» **Action item**: The listing below has to be output exactly as given, less its pictures.
Information shown: Begin
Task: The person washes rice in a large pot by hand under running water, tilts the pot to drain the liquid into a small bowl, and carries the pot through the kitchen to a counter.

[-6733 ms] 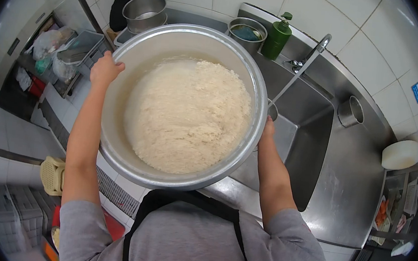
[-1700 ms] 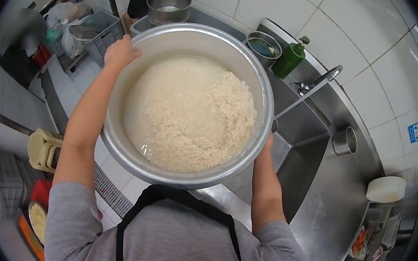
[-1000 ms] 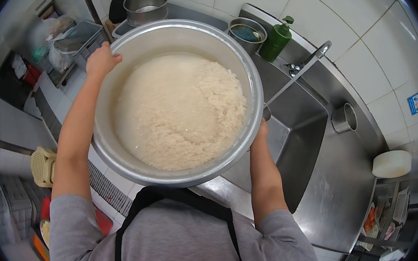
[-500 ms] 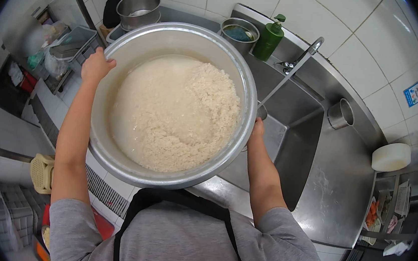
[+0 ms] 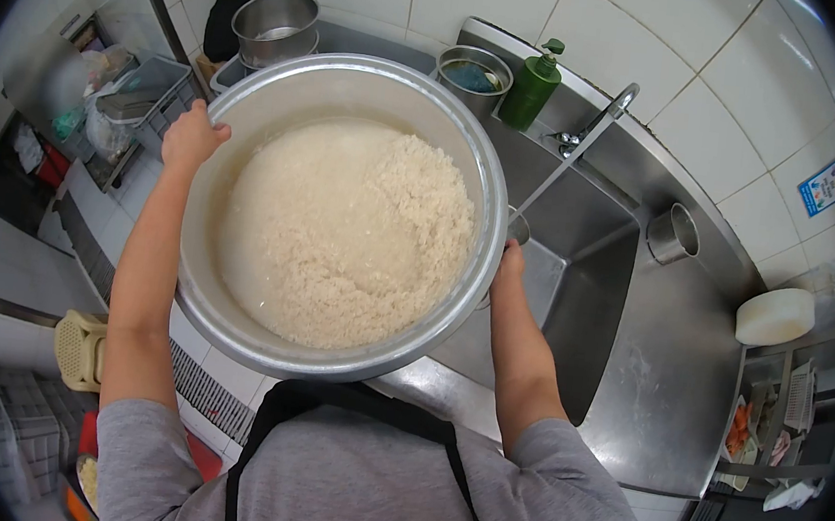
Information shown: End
» **Task solution**:
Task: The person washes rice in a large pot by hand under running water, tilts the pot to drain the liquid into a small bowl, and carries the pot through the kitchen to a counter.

[-6733 ms] 
[-1700 ms] 
[-1000 ms] 
[-500 ms] 
[+0 ms] 

No additional work remains on the exercise.